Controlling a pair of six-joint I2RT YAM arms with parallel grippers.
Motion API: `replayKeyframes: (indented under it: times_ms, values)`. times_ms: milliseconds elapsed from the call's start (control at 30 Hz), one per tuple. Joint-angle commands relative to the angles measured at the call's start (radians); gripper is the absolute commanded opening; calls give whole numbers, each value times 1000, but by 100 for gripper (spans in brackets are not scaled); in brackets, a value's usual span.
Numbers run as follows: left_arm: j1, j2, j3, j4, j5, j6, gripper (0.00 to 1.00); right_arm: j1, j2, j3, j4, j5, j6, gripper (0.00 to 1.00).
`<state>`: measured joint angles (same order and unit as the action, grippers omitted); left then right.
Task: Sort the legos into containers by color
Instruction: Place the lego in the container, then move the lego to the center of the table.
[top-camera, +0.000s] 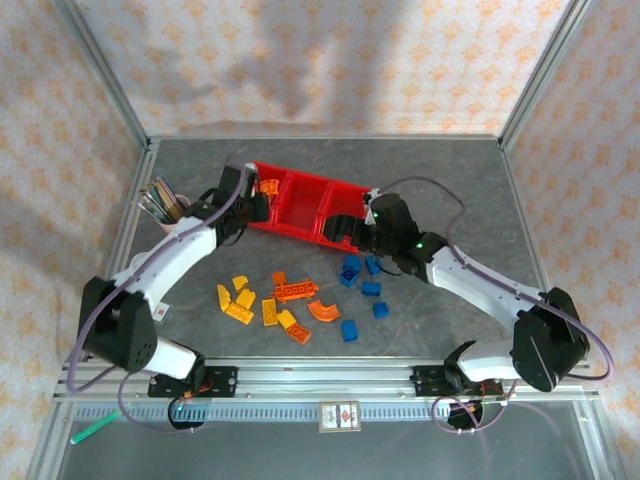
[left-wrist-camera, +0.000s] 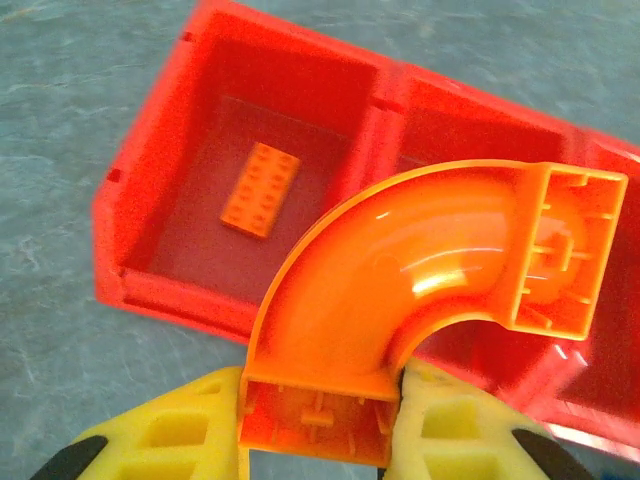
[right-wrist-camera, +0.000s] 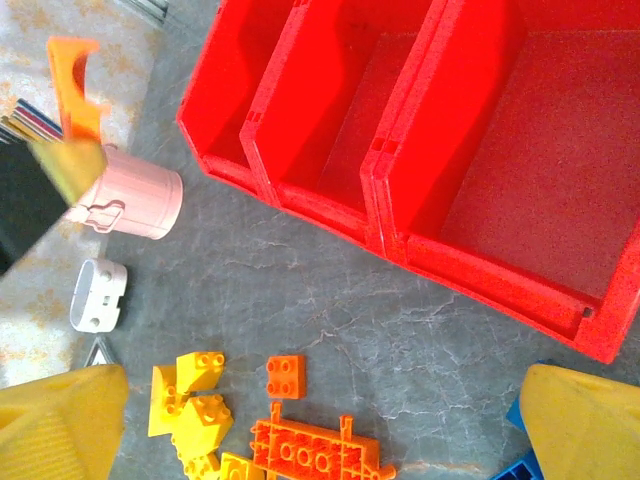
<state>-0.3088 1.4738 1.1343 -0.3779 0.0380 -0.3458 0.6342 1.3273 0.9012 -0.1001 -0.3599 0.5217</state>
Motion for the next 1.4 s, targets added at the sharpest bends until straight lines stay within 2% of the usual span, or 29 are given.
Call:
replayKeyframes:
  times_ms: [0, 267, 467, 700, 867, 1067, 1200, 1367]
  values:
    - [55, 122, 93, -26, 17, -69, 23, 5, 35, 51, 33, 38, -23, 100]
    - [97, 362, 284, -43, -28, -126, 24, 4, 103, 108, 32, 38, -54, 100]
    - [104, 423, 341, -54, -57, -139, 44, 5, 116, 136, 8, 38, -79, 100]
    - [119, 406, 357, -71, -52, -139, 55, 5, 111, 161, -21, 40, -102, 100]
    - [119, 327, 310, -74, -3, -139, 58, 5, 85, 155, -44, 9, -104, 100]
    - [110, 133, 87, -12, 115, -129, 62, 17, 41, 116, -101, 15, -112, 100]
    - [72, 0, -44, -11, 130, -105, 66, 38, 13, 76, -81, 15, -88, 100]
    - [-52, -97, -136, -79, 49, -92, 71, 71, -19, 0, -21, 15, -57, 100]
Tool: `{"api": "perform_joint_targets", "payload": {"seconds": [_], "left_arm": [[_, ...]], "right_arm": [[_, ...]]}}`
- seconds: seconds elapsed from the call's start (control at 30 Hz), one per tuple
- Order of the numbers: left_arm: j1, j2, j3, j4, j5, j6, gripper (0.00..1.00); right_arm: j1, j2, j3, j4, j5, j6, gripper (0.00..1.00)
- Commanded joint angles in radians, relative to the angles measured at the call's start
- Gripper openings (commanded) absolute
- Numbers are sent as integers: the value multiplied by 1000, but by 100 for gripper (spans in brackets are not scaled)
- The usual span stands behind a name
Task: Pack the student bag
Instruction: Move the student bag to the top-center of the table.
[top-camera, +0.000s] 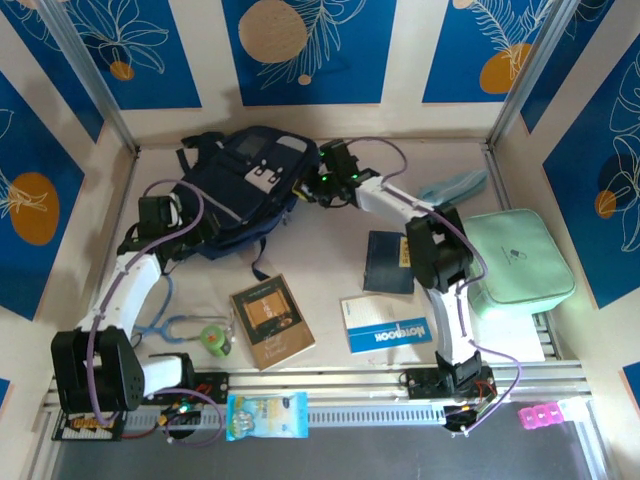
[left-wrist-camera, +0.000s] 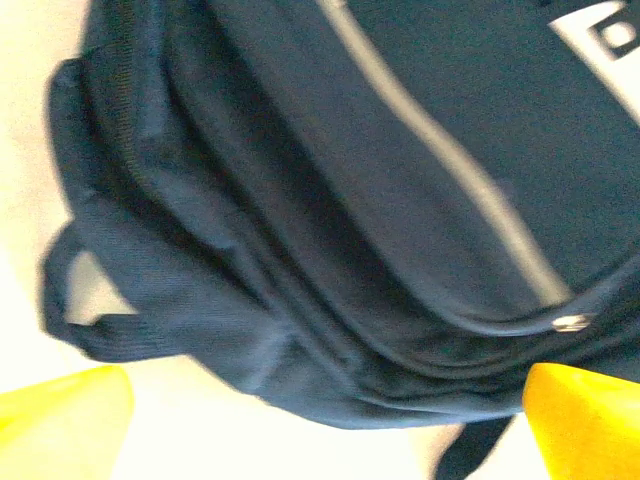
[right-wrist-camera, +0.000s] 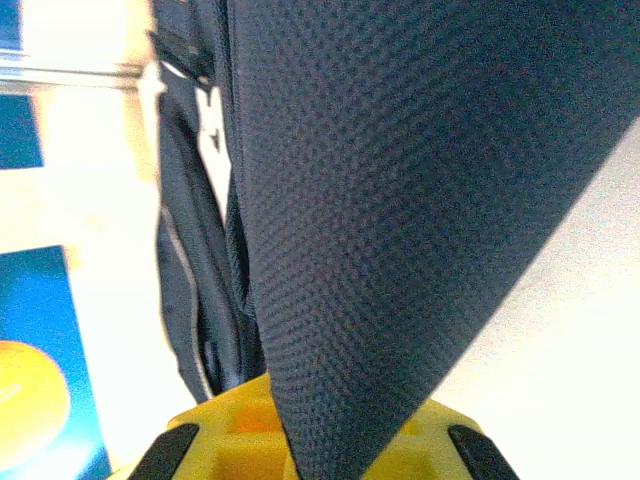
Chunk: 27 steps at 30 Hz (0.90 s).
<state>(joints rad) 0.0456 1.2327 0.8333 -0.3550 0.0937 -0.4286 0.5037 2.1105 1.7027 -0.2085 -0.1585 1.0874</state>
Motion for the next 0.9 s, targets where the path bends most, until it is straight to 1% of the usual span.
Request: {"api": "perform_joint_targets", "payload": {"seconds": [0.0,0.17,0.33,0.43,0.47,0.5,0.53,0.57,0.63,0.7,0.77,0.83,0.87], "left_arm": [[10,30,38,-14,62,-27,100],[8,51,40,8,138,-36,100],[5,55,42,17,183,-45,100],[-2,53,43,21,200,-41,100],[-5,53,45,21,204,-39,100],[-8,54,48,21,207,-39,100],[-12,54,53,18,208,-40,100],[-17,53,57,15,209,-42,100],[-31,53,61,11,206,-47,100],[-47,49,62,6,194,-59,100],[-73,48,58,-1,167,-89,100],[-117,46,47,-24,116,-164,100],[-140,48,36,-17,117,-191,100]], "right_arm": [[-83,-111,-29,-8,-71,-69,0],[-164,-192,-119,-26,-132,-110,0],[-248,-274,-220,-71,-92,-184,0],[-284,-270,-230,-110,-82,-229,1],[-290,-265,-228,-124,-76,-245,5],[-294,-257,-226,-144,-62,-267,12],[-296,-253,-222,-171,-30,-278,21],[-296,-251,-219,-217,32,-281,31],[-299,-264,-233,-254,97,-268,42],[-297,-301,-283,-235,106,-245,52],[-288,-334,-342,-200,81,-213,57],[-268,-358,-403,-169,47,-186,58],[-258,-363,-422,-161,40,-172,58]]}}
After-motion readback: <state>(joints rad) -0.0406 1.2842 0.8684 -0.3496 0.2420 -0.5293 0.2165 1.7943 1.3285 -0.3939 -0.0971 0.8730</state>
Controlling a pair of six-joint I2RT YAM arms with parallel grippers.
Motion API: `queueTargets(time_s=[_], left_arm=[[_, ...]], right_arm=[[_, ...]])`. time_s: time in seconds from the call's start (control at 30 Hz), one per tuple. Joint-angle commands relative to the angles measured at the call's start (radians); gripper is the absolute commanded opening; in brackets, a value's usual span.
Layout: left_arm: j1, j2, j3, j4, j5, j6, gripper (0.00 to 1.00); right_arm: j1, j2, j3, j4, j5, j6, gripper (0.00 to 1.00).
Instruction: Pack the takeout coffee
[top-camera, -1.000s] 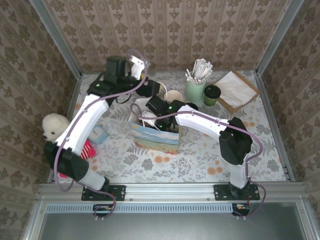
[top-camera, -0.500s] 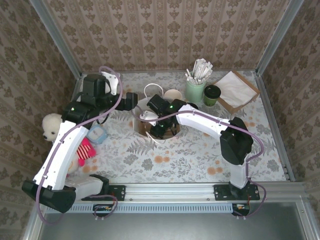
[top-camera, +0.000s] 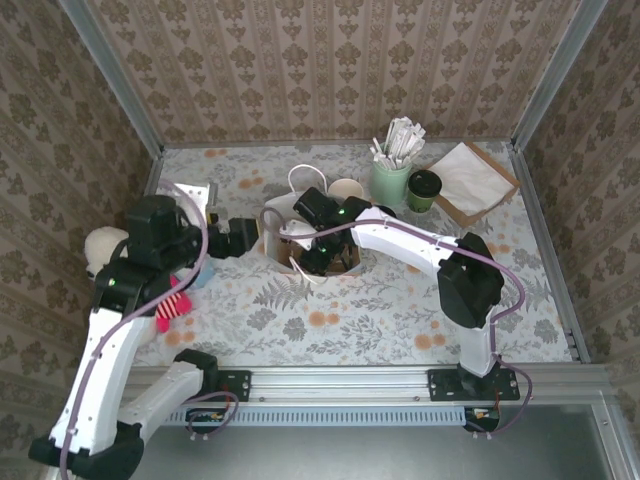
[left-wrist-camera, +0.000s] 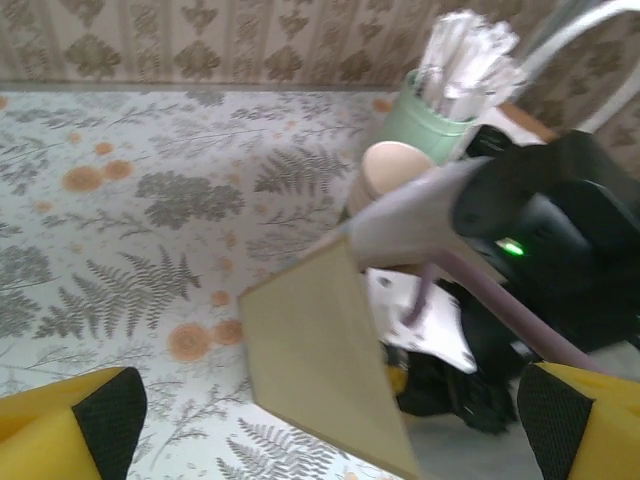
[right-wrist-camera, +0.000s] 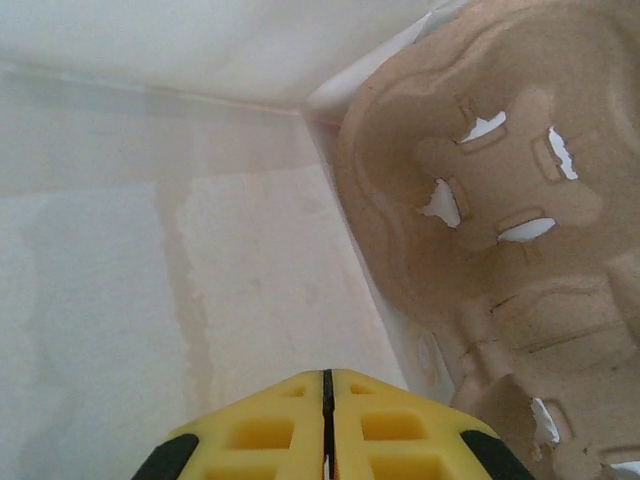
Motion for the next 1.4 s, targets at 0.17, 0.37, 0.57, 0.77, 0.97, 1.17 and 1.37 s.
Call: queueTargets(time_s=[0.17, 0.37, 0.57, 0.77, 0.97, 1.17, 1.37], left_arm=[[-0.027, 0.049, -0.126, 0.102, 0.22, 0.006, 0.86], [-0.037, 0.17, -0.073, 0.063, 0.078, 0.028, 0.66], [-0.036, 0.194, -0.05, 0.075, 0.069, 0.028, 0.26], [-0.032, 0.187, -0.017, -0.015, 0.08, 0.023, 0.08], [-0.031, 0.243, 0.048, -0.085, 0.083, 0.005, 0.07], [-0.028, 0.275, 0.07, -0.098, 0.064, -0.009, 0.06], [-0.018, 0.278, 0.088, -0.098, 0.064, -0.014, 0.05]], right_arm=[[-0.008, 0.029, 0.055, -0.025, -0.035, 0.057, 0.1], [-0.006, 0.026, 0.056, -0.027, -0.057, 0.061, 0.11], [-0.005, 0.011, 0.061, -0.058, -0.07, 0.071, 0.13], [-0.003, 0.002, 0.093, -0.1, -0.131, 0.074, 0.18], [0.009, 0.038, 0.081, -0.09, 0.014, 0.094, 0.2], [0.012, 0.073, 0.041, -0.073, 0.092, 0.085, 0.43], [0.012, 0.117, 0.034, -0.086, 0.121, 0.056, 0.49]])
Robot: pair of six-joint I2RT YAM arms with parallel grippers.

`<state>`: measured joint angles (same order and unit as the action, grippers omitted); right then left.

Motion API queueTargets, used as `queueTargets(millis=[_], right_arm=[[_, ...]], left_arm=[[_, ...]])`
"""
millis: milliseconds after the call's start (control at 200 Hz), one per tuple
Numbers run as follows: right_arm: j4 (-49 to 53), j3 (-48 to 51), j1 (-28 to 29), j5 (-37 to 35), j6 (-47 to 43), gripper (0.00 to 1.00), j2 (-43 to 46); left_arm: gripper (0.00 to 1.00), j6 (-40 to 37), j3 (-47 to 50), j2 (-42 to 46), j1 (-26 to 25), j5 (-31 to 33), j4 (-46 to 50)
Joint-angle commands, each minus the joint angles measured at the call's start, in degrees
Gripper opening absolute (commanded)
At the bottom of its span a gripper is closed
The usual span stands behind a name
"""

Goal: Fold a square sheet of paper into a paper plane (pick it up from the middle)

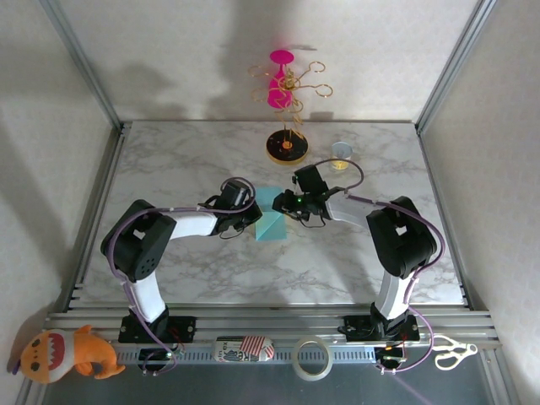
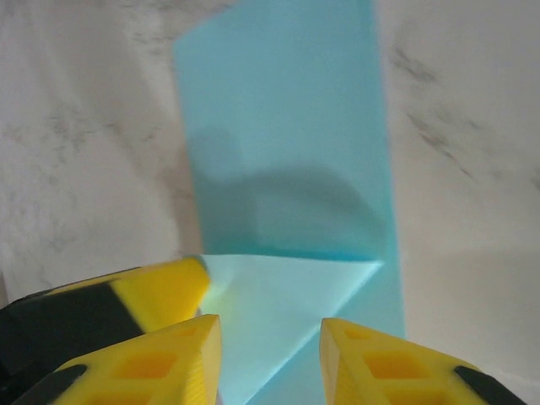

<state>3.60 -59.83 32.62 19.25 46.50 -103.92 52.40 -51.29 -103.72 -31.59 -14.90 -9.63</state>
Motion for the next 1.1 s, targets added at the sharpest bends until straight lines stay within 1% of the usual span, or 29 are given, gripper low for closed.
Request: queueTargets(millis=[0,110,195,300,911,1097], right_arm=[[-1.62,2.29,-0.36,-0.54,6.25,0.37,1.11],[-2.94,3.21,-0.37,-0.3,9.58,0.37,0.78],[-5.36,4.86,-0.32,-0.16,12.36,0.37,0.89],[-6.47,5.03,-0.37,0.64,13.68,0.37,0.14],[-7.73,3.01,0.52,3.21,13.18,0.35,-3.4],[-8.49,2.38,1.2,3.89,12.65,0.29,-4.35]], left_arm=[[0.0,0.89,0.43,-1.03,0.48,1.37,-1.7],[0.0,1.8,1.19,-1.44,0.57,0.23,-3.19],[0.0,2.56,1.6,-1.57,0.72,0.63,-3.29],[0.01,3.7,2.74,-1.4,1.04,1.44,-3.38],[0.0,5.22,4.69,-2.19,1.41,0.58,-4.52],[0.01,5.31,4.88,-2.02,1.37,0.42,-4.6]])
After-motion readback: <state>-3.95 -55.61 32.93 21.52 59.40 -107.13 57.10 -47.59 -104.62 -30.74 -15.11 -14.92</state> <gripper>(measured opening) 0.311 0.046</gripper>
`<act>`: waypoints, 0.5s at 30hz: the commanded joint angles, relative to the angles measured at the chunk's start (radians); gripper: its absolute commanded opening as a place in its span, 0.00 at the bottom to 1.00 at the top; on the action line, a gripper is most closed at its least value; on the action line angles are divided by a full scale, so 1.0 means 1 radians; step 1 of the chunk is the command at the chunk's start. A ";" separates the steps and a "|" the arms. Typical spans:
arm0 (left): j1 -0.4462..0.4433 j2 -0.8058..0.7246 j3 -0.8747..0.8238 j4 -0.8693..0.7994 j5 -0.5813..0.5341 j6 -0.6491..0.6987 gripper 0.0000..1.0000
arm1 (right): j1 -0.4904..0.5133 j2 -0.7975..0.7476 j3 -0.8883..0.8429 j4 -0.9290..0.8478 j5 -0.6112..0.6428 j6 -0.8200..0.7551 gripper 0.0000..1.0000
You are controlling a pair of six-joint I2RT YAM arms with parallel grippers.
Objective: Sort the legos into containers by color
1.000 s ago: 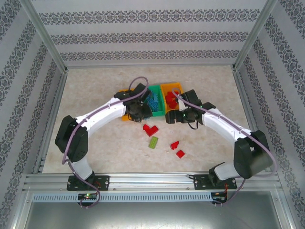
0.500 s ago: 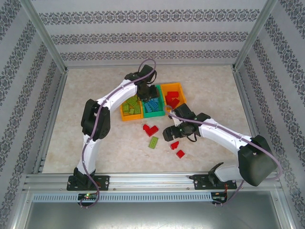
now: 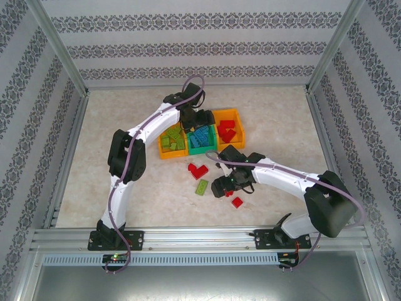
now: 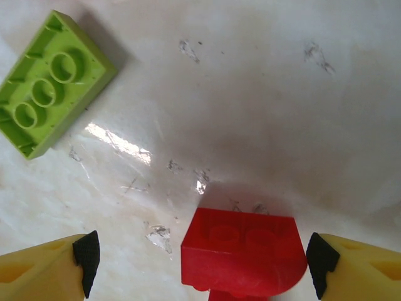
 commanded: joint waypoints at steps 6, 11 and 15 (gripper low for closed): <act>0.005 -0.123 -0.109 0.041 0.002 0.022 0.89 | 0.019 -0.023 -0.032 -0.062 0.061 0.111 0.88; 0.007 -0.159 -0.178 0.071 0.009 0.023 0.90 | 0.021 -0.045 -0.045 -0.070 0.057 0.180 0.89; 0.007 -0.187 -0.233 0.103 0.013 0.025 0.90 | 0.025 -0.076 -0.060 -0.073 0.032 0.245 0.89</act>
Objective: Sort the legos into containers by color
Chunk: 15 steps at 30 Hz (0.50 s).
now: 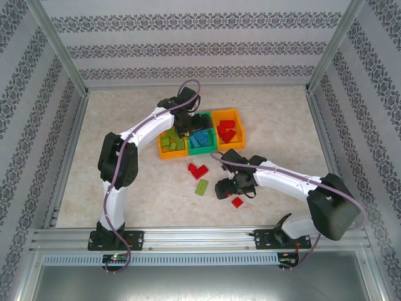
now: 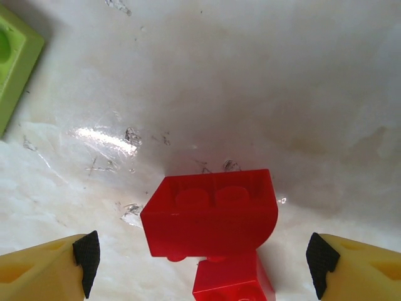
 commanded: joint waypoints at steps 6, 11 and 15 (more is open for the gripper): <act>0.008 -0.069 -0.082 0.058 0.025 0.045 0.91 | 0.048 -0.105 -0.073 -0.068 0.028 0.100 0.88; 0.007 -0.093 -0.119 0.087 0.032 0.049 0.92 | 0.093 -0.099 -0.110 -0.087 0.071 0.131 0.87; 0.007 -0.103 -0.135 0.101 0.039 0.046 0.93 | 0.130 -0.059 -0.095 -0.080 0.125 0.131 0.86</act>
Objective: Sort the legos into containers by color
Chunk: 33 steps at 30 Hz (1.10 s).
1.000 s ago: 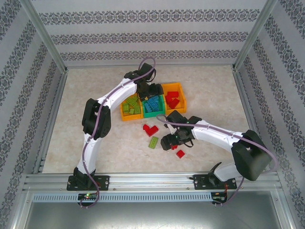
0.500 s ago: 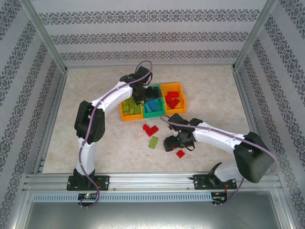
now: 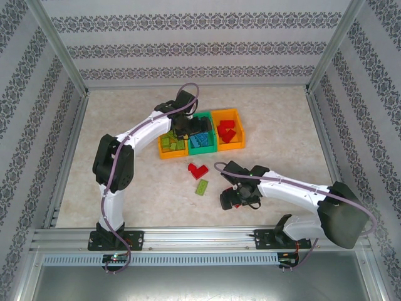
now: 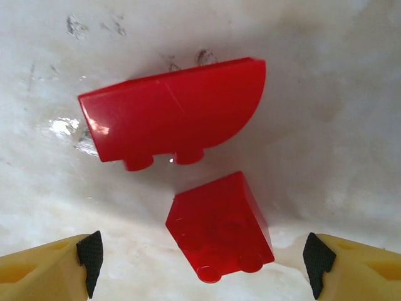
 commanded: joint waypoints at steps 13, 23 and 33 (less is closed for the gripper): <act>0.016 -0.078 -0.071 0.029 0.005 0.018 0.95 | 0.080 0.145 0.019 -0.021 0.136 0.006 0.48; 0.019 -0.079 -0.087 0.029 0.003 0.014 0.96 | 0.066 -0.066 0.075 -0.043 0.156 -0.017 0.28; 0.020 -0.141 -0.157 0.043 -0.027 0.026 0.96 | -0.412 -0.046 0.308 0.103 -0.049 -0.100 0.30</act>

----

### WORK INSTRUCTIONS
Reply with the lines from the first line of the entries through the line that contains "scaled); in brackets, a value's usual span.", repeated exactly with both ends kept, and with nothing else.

### OUTPUT OF THE TASK
Controlling a pair of six-joint I2RT YAM arms with parallel grippers.
Motion API: `replayKeyframes: (indented under it: times_ms, values)`. times_ms: milliseconds elapsed from the call's start (control at 30 Hz), one per tuple. Joint-angle commands relative to the angles measured at the call's start (radians); gripper is the absolute commanded opening; calls give whole numbers, each value times 1000, but by 100 for gripper (spans in brackets are not scaled); in brackets, a value's usual span.

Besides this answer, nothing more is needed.